Output the lines of the listing below exactly, starting at the line containing "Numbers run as" and stopping after the last line, with any pictures dropped.

★ ★ ★ ★ ★ ★ ★

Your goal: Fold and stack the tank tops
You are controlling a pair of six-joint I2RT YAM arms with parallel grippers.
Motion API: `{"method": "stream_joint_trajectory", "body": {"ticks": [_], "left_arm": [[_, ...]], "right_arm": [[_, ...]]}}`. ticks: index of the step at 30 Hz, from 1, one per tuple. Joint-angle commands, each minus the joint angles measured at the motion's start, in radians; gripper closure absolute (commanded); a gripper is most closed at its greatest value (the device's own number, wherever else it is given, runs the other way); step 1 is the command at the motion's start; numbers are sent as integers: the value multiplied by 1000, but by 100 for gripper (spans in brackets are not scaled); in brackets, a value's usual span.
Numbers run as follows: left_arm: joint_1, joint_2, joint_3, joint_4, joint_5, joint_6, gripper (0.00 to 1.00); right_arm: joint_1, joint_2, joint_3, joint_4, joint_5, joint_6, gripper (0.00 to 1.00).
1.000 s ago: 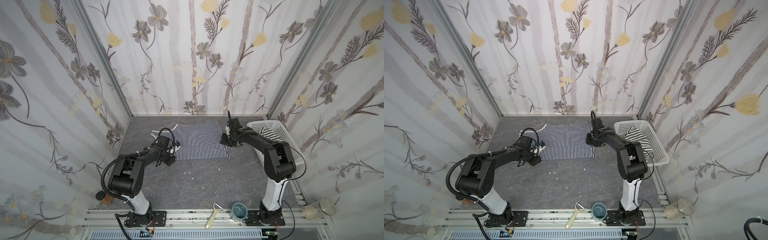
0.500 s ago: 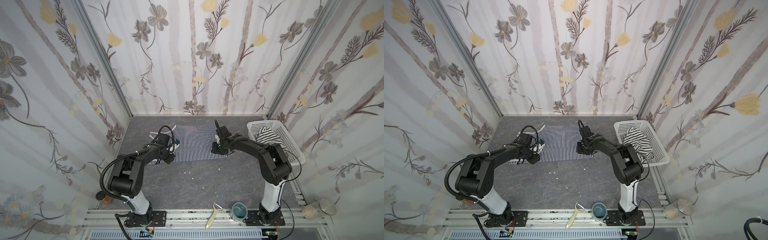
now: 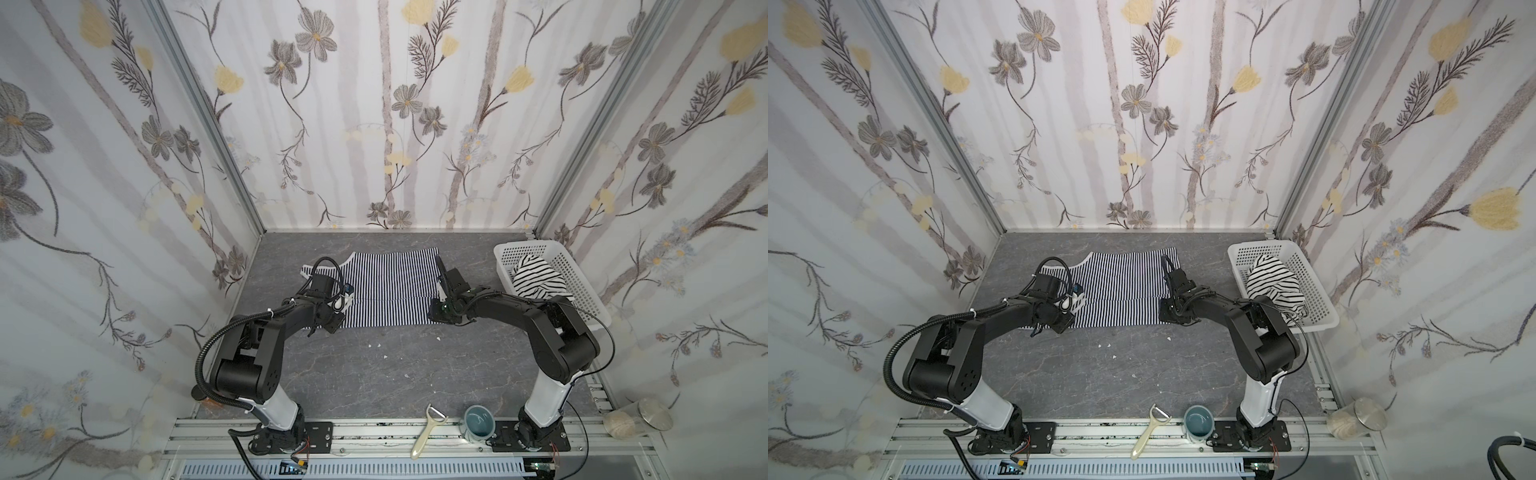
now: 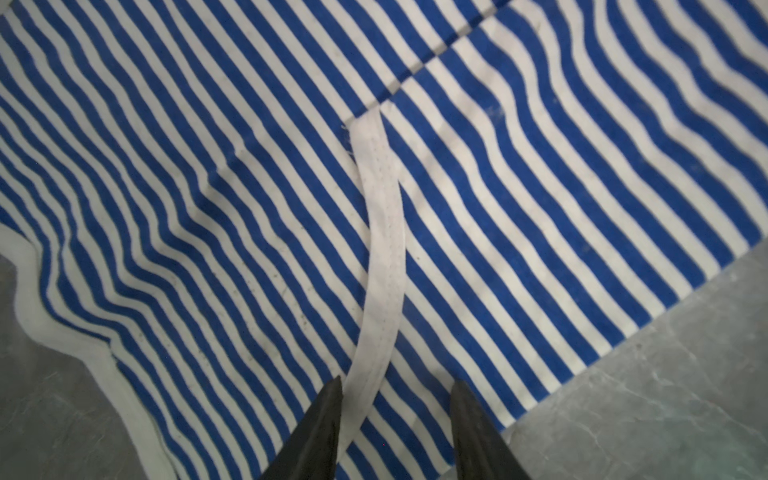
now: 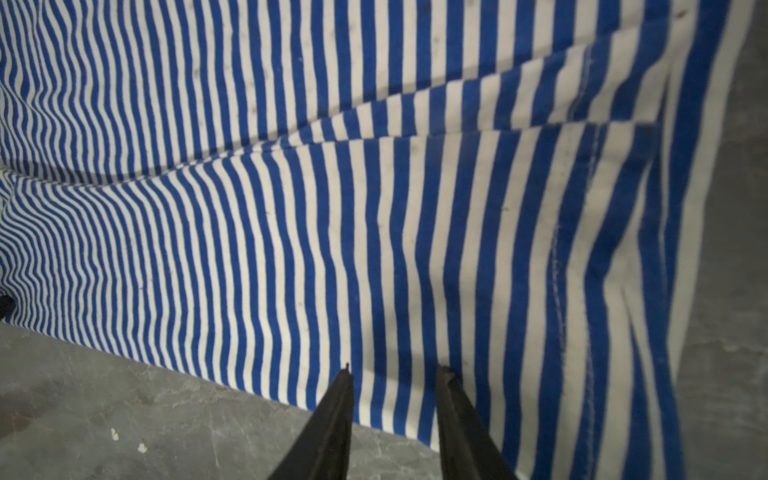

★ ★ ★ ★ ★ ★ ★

Solution below -
Numbers run as follows: left_arm: joint_1, joint_2, joint_3, joint_4, joint_5, joint_6, gripper (0.00 to 1.00); right_arm: joint_1, joint_2, joint_3, joint_4, joint_5, joint_6, gripper (0.00 to 1.00).
1.000 s ago: 
0.500 s ago: 
now: 
now: 
now: 

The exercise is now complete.